One evergreen topic that continues to showcase its importance surrounds ensuring that attention is on the right things and automation is occurring for everything else where business cases are justified. We have found ourselves at an inflection point where the frontline skills required for a successful company have far surpassed the days of data entry and repeatable tasks. Frankly, these jobs in the digital space are going away and it continues to force talent to transition to higher caliber functions. This is not doom and gloom for those pursing management or operations positions, in fact it reinforces that the opportunity lays with them to drive automation and efficiency.
For many companies a significant opportunity is capitalizing on accessible data. Though even with data “accessible” the frontline continues to spend more time locating, organizing and pulling data than analyzing it. With data storage becoming increasingly cheaper, accessible data is on the rise and analyzing more of it introduces increased latency into the production of comprehensive insights for clients and internal stakeholders. This is a weak spot for management and operations teams because data aggregation can be automated, and where human contribution is most significant in providing context and perspective on the results is where the least time is spent.
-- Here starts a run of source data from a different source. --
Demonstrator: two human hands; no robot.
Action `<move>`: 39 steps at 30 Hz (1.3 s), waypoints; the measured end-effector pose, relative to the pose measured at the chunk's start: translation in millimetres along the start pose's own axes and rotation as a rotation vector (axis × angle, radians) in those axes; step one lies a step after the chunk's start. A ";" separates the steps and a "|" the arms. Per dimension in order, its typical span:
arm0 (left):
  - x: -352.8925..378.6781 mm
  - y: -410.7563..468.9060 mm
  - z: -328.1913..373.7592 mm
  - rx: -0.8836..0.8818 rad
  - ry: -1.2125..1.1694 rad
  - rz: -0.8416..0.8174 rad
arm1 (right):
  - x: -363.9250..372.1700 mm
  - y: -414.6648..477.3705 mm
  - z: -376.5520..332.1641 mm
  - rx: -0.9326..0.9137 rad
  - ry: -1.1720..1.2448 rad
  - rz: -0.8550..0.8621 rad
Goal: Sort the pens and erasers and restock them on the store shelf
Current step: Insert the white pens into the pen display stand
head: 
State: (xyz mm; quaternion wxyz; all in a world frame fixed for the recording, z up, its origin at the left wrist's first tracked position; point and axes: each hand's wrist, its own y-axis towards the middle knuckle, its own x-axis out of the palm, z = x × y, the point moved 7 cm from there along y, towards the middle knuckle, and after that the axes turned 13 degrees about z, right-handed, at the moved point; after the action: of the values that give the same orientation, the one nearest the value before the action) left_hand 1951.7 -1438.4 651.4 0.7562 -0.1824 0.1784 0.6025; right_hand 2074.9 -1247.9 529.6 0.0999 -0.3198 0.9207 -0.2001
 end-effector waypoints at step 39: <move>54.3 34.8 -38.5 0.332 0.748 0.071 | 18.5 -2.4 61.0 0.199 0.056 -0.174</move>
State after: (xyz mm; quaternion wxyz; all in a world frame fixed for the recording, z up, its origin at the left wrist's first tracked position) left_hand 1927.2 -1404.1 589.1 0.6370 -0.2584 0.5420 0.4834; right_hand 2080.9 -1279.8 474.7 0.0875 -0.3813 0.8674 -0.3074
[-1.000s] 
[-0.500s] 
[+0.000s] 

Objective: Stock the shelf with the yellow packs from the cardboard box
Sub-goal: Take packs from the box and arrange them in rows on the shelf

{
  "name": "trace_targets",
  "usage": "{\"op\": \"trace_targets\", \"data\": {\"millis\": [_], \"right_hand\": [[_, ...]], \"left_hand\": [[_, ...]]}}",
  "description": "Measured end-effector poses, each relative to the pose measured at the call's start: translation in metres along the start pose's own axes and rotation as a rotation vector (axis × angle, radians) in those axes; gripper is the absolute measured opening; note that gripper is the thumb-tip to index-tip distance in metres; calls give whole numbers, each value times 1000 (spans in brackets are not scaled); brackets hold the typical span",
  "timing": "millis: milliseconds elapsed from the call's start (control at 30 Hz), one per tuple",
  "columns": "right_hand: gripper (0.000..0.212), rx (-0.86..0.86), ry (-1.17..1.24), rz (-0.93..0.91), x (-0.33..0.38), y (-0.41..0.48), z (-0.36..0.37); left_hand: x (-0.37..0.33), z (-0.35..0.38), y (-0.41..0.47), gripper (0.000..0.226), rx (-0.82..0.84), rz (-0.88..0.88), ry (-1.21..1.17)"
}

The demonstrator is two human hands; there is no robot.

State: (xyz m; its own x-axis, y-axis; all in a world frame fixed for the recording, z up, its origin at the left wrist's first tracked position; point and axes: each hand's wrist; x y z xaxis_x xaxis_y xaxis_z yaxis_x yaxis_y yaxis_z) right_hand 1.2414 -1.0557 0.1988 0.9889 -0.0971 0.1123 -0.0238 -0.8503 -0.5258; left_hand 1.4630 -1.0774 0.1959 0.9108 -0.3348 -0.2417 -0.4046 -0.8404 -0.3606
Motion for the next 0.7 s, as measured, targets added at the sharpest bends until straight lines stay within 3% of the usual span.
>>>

This behavior is what I refer to as The Minimal Analysis Trap (TMAT), where the effort to assemble data is so fatiguing that the conclusion reached about it is only simple and cursory.
"With emerging data aggregation toolsets in the hands of operations teams it is promising that that they will be able to easily roll-up what is important and evolve more rapidly as the industry changes or requires flexibility"
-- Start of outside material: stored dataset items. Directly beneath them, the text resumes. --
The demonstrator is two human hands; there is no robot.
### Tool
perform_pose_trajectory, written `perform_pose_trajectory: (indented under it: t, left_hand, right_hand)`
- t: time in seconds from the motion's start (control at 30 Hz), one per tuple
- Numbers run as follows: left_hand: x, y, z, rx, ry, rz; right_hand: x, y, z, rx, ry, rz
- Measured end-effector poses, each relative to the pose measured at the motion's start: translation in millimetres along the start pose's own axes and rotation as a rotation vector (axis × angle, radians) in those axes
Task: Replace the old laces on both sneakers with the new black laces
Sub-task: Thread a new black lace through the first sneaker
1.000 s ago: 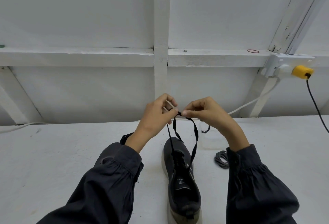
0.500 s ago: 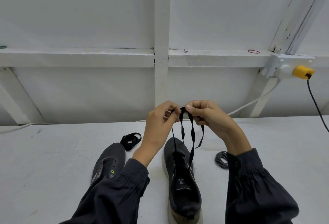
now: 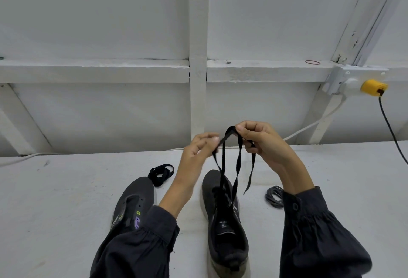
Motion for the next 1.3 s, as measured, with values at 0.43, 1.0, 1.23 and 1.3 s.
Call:
perform_pose_trajectory:
  t: [0.43,1.0,1.23,1.3]
  left_hand:
    - [-51,9,20,-0.185,-0.248,-0.225]
    - [-13,19,28,0.12,-0.287,-0.153]
    - [-63,31,36,0.023,0.011,-0.513]
    - [-71,33,43,-0.017,0.012,-0.551]
  right_hand:
    - [4,5,-10,0.062,0.091,0.002]
    - [23,16,-35,0.096,0.057,0.011]
    - [-24,40,-53,0.11,0.002,-0.283]
    - [-32,44,-61,0.132,0.047,-0.314]
Point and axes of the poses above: each hand's wrist, its own y-axis away from the middle knuckle, its own x-axis out of the palm, z = x × y, the point moved 2 cm from there along -y, towards the middle knuckle, and after that the axes turned 11 degrees about z, right-handed, at the moved point
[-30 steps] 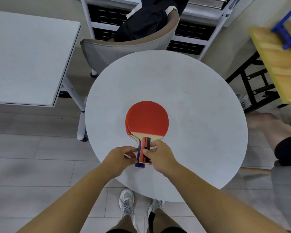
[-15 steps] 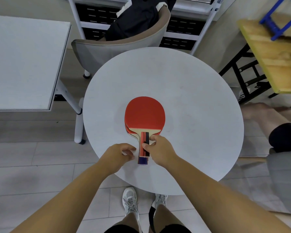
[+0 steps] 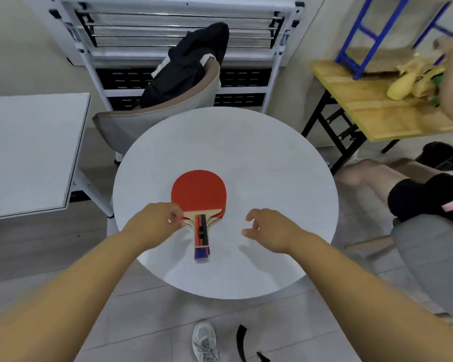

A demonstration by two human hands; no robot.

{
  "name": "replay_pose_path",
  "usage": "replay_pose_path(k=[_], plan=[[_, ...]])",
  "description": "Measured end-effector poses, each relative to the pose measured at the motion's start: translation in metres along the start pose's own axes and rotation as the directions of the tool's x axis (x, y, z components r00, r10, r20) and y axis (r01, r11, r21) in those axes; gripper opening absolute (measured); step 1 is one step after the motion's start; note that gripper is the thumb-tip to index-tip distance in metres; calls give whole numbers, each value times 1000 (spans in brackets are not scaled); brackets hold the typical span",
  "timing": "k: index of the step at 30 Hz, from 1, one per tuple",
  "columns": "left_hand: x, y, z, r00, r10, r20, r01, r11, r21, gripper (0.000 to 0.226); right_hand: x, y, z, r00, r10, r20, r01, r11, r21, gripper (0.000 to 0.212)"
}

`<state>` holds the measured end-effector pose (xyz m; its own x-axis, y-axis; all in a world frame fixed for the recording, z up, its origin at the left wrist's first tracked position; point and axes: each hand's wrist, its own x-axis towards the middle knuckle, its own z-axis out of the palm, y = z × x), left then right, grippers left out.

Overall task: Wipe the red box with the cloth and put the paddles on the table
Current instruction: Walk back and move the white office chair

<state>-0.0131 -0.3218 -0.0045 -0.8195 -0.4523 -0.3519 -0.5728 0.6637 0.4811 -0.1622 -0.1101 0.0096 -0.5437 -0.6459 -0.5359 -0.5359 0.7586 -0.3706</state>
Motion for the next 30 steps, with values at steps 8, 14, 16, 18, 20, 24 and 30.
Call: replay_pose_path(k=[8, 14, 16, 18, 20, 24, 30], plan=[[-34, 97, 24, 985, 162, 55, -171, 958, 229, 20, -104, 77, -8, 994, 66, -92, -71, 996, -50, 50], [-73, 203, 92, 906, 372, 200, -418, 859, 295, 28, -219, 159, 15, 961, 208, -184, -214, 977, -12, 49], [-88, 243, 122, 857, 453, 246, -511, 811, 286, 27, -260, 188, 27, 936, 287, -205, -285, 958, 41, 49], [-104, 283, 154, 794, 526, 305, -601, 753, 267, 25, -300, 217, 41, 901, 379, -212, -363, 925, 112, 51], [-120, 321, 187, 709, 586, 393, -695, 678, 241, 26, -341, 244, 57, 849, 478, -226, -447, 877, 177, 52], [-154, 391, 247, 534, 657, 532, -834, 513, 204, 27, -417, 286, 89, 709, 659, -250, -572, 745, 342, 51], [-196, 491, 329, 238, 665, 708, -970, 199, 139, 27, -515, 328, 137, 461, 867, -188, -656, 476, 586, 50]])
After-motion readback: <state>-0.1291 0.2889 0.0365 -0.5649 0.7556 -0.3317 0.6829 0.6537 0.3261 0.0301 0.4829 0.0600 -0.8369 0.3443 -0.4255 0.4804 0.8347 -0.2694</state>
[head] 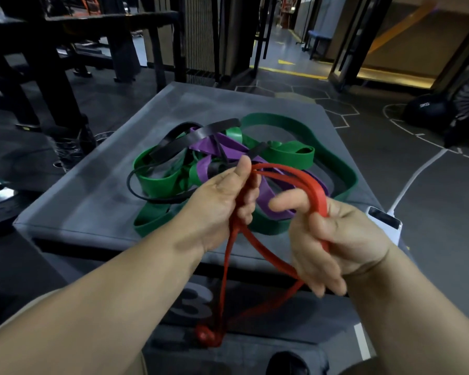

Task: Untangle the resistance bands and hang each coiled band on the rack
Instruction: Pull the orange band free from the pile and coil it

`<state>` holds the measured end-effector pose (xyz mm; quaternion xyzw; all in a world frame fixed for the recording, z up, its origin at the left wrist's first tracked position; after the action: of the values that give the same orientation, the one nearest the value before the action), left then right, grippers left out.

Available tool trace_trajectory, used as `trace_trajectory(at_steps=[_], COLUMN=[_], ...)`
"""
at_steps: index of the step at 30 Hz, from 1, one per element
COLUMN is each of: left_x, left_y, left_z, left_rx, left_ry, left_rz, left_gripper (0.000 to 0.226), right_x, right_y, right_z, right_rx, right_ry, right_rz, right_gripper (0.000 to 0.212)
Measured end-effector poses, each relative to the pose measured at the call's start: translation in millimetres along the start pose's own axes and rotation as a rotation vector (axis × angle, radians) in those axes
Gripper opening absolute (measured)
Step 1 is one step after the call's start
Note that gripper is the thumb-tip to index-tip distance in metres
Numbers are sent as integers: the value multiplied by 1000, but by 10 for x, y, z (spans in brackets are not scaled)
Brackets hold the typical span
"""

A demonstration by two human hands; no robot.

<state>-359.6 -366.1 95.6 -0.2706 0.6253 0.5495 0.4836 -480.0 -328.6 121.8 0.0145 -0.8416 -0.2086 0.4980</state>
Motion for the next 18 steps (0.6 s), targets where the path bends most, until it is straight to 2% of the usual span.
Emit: trace_trajectory(at_steps=[4, 7, 9, 15, 17, 18], left_x=[217, 339, 379, 434, 482, 513], left_y=[133, 228, 252, 262, 218, 199], left_z=[39, 98, 120, 119, 101, 96], left_rx=[112, 239, 266, 351, 330, 330], left_ry=[-186, -203, -220, -260, -279, -296], left_rz=[-28, -141, -186, -216, -205, -210], left_gripper=[45, 46, 45, 42, 47, 42], right_x=[194, 292, 342, 354, 376, 393], right_y=[2, -30, -43, -34, -60, -85], right_z=[-10, -9, 11, 41, 28, 26], right_rx=[-94, -105, -119, -164, -215, -255], right_ry=[-121, -179, -183, -205, -212, -219], right_rz=[42, 172, 233, 9, 19, 45], right_gripper=[32, 44, 51, 60, 60, 59])
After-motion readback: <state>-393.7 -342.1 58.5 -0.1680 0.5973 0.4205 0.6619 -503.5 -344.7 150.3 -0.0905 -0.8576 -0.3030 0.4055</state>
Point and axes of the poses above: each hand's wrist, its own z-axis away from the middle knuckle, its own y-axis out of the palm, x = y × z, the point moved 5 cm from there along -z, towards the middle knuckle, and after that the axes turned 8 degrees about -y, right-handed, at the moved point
There are a variety of ways that the frontline can find themselves in TMAT. The first and most common is caused by a lack of management clarity around which metrics are important to the business and how they should be measured. While commonsense in nature, this does require leaders to take a step back to review the lowest level metrics and determine which of them represent a subset of a Key Performance Indicator (KPI) that warrants monitoring and focus. If you’re a media buyer it might be Return On Ad Spend.If you’re a publisher it might be Revenue per Thousand Impressions. Regardless of which KPI is important to a business, often the frontline is littered with an excessive number of data points to analyze. Without clear direction the conclusions reached about data can be incomplete resulting in frontline revision grinds or a general acceptance from leaders of low-quality output. Take for example a metric like Click Through Rate where there have been countless examples of fraudulent traffic being purchased to make this metric look appealing to ad buyers but in fact the traffic does not perform well on conversion. Too often however ad buying renewal decisions are made on this metric alone without additional perspective.
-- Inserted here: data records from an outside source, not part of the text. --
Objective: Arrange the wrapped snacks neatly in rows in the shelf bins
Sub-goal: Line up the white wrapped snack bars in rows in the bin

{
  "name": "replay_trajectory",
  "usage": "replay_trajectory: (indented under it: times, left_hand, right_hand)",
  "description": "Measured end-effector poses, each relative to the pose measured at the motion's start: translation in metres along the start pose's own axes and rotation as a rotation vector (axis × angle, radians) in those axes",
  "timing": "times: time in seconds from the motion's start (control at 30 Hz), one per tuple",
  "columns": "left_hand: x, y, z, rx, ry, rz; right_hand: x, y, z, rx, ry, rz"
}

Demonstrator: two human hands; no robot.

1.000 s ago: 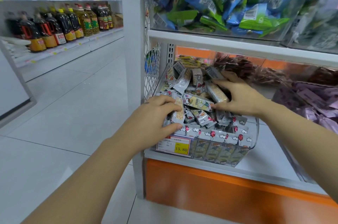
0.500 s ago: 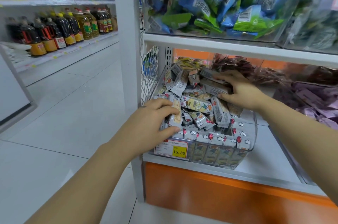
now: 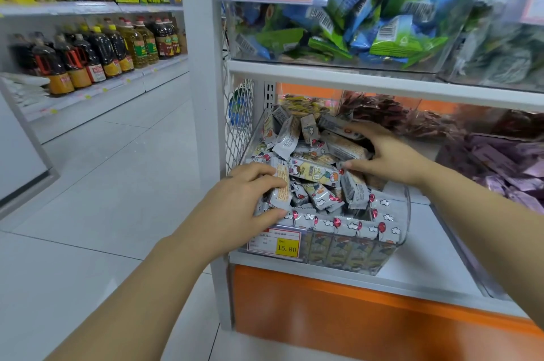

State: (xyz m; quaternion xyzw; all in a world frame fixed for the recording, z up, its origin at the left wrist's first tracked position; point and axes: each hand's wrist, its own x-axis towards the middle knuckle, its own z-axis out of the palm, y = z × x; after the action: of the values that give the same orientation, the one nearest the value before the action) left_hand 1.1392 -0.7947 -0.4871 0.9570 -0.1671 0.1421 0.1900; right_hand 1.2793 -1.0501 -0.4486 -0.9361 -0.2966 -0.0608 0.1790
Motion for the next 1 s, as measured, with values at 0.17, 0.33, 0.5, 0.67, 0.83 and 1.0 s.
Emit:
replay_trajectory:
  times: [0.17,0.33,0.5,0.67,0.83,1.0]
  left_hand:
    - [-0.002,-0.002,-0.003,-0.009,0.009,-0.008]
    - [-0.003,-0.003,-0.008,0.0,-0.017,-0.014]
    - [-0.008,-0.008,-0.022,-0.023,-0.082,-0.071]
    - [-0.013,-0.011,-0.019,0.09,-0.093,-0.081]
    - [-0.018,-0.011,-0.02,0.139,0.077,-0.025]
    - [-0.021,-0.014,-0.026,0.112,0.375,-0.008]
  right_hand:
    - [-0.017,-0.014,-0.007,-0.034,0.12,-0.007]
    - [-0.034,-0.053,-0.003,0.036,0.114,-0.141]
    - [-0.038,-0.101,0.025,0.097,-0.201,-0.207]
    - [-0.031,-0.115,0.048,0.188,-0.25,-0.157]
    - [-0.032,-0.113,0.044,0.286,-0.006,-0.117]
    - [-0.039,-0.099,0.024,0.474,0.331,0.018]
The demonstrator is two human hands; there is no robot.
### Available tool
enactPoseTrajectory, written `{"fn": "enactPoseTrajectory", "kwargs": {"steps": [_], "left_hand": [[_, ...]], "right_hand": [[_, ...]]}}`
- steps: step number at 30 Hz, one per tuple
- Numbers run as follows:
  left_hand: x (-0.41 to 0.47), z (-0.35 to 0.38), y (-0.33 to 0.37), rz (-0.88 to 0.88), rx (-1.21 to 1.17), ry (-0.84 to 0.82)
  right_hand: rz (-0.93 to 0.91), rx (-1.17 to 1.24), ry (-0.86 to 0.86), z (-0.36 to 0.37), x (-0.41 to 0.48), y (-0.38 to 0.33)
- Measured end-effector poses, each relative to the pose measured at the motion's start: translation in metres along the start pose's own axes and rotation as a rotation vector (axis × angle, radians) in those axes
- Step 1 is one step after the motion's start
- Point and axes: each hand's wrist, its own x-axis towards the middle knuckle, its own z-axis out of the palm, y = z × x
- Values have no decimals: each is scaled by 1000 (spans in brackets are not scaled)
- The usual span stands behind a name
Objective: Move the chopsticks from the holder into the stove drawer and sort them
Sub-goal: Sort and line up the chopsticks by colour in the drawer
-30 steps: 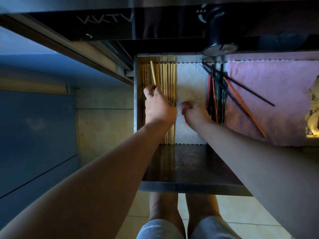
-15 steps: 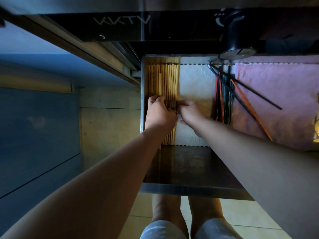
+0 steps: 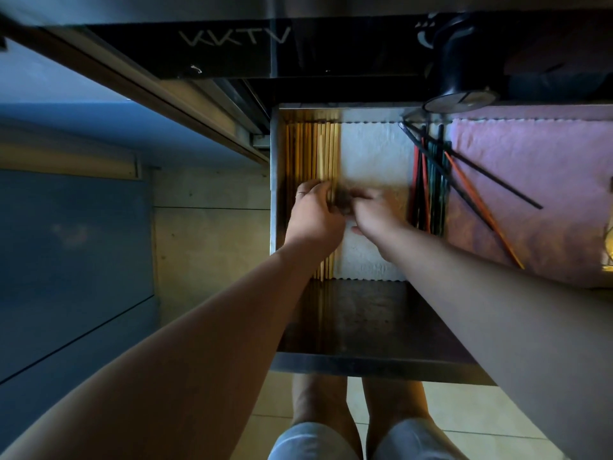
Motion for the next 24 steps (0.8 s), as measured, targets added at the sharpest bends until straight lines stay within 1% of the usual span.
{"fn": "enactPoseTrajectory", "kwargs": {"steps": [3, 7, 10, 15, 17, 20, 24], "left_hand": [[4, 9, 7, 39, 2, -118], [9, 22, 7, 46, 218, -220], [9, 24, 2, 51, 378, -206], [2, 12, -4, 133, 636, -135], [1, 9, -6, 105, 653, -181], [0, 7, -7, -36, 595, -251], [3, 9, -5, -135, 535, -233]], "right_hand": [[-6, -19, 90, -12, 1, 3], [4, -58, 116, -21, -2, 7], [11, -49, 113, -23, -4, 8], [6, -58, 88, -19, -6, 10], [-3, -53, 83, -17, -7, 9], [-5, -43, 48, -11, -8, 6], [-15, -37, 17, -1, -4, 5]]}}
A second and related way the frontline finds themselves in TMAT is due to the greater industry lacking clarity around which metrics are universally relevant and how they should be calculated. In the past decade a prominent example of this challenge was especially highlighted in how ad viewability is calculated. If you use the Media Ratings Council’s formula you would have noticeably different results than some large media agencies, and sometimes without clear transparency or rationale from them on why their calculation iteration was more justifiable. This puts a significant tax on the frontline when manual data aggregation is in play because the margin for error increases inkeeping formulas and analyses correct when working across multiple clients. It is then even more challenging when trying to report to internal stakeholders on how effective overall the business had been at providing success across multiple clients.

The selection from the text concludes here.